House Minority Leader Hakeem Jeffries, D-N.Y., has expressed willingness to support McHenry as a temporary fix, but granting Jordan more time to obtain the gavel remains a nonstarter. Jeffries reportedly laid out for his members at a meeting on Thursday two of the conditions a Republican would have to meet to get Democrats’ support. That Republican must have voted to certify the 2020 election and must agree to honor the deal on spending caps that McCarthy and President Joe Biden agreed to in June. (McCarthy, notably, went back on that deal under pressure from Gaetz and other conservatives, which helped lead to his downfall. When Gaetz filed his motion to oust McCarthy, Democrats refused to step in to save him.)
The plot since McCarthy was removed from the speakership feels less like a linear story and more like an improv scene between two drunk amateurs at a failing community theater.

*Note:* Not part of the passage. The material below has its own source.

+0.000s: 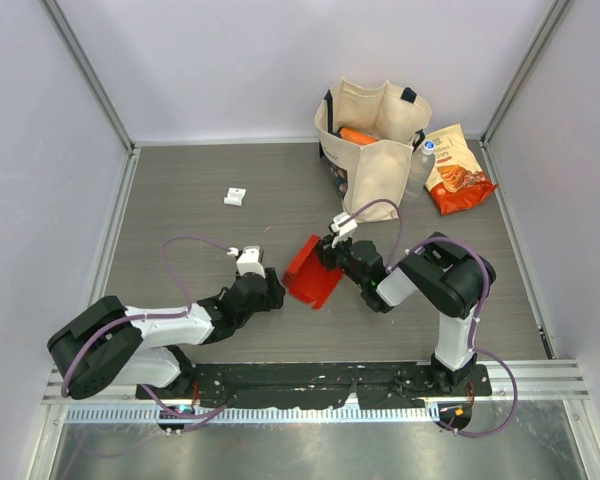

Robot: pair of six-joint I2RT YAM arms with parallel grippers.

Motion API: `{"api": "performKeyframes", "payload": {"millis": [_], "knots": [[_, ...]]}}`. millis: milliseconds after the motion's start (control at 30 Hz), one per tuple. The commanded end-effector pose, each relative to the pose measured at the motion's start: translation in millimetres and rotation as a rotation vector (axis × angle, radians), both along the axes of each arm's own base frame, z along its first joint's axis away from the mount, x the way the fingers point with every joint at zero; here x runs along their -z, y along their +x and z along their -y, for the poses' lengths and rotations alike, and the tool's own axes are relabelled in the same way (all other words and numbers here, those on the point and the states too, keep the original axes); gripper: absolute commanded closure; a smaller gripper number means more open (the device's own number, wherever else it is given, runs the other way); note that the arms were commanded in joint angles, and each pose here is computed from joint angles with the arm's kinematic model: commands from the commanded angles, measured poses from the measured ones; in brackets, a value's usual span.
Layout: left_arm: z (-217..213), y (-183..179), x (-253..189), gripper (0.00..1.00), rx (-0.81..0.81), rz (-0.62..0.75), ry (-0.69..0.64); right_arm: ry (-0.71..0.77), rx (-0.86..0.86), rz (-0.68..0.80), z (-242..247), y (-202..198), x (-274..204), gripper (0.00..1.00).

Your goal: Fold the paper box

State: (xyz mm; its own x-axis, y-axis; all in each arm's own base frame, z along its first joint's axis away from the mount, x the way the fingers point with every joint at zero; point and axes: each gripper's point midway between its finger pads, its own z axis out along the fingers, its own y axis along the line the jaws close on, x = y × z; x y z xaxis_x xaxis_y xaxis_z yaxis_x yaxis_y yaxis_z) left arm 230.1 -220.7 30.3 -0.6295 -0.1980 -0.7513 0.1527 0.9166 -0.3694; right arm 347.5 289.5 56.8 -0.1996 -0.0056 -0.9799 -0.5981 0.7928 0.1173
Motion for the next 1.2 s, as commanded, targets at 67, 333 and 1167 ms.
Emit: {"api": "performKeyframes", "payload": {"millis": [67, 333, 1167], "knots": [[-3.9, 4.5, -6.9, 0.48, -0.046, 0.026, -0.021, 0.054, 0.071, 0.082, 3.4, 6.7, -24.8, 0.89], [-16.6, 13.5, -13.9, 0.43, -0.084, 0.078, 0.052, -0.027, 0.189, 0.026, 6.1, -15.3, -21.0, 0.94], [-7.7, 69.3, -73.0, 0.52, -0.024, 0.382, 0.001, -0.199, 0.323, -0.295, 6.0, -25.2, -11.9, 1.0]]}}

Could Jordan still become speaker? I mean, yeah, sure, there’s a nonzero chance: like, say, the odds of flipping an elephant five times and having it land on its feet every time. But after Jordan spent Thursday afternoon huddling with the 22 holdouts who voted against him the previous day and with McCarthy and McHenry, he didn’t appear any closer to the speakership. Meanwhile, Rep. David Joyce, R-Ohio, who has been working on figuring out the parameters of a resolution empowering McHenry, indicated that he was still willing to put the proposal to a vote. There would be a window for him to introduce it between McHenry’s gaveling the House back into session on Friday and either launching a third vote on Jordan’s bid or declaring another recess. But such a maneuver brings us back to claims from within the caucus that the resolution wouldn’t have a chance at getting passed.
As has long been the case, guessing what happens next is a fool’s errand. Things that seem like sure bets are subject to evaporate in an instant. Counting to 217 continues to vex and frustrate people whose job it is to spend trillions of dollars. The plot since McCarthy was removed from the speakership feels less like a linear story and more like an improv scene between two drunk amateurs at a failing community theater.
The House GOP may have the majority on paper, but in practice, it’s everybody for themselves. Jordan’s failed attempt to allow for a compromise, something alien to his nature, makes it clear that for the members who best represent the true GOP base, nothing short of total victory will be counted as a win. When presented with an escape hatch that would end this paralysis, those all-or-nothing Republicans decided that rather than be accused of cowardice, they’d rather not just stay put but also dynamite the entrance, letting the country go down in flames.